■ About this exercise
Whenever the word "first" turns up in a line of the data below, copy that line.

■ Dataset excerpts
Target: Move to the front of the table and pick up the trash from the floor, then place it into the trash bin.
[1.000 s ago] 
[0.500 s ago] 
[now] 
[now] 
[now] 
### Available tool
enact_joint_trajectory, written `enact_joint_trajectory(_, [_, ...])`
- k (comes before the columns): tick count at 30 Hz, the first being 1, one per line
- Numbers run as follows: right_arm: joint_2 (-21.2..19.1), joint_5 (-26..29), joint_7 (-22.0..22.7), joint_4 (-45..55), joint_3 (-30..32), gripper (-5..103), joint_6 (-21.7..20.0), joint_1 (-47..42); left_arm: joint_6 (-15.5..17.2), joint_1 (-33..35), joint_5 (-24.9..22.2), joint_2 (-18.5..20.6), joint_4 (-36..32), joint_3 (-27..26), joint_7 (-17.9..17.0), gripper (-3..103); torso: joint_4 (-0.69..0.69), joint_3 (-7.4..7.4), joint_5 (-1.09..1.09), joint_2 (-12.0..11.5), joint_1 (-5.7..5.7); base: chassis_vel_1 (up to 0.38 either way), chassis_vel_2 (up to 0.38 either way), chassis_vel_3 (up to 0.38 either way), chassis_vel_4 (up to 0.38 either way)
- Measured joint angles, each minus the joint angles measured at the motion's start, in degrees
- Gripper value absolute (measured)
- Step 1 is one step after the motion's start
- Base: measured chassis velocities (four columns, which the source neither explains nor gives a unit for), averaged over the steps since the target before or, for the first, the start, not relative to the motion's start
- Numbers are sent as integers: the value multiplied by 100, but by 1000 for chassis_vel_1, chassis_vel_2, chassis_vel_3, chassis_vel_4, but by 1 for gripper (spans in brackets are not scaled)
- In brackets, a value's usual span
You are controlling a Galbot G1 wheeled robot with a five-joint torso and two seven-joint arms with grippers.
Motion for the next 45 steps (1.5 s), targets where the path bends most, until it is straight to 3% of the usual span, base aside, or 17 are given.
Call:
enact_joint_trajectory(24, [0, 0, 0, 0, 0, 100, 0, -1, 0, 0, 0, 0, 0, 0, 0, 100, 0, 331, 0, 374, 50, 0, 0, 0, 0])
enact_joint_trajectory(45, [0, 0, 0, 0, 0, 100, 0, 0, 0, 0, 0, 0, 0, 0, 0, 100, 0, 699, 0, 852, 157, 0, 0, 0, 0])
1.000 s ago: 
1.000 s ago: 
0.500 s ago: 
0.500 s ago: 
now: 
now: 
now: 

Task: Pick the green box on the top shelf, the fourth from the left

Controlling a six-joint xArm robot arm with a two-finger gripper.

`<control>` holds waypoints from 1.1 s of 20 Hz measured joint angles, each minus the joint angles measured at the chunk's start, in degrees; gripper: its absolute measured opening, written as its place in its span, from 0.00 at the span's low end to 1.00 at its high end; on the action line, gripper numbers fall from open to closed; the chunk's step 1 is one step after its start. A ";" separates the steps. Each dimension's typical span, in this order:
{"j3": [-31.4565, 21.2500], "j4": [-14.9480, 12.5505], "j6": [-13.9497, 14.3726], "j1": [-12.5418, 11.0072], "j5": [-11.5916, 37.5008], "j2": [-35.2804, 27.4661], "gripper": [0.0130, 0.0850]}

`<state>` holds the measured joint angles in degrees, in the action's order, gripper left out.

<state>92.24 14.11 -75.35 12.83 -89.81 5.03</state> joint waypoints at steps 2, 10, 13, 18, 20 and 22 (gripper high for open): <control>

■ The completed task
- k (comes before the columns): tick count at 30 Hz, the first being 1, one per line
- Base: measured chassis velocities (four columns, which the source neither explains nor gives a unit for), averaged over the steps since the target before or, for the first, the start, not relative to the motion's start

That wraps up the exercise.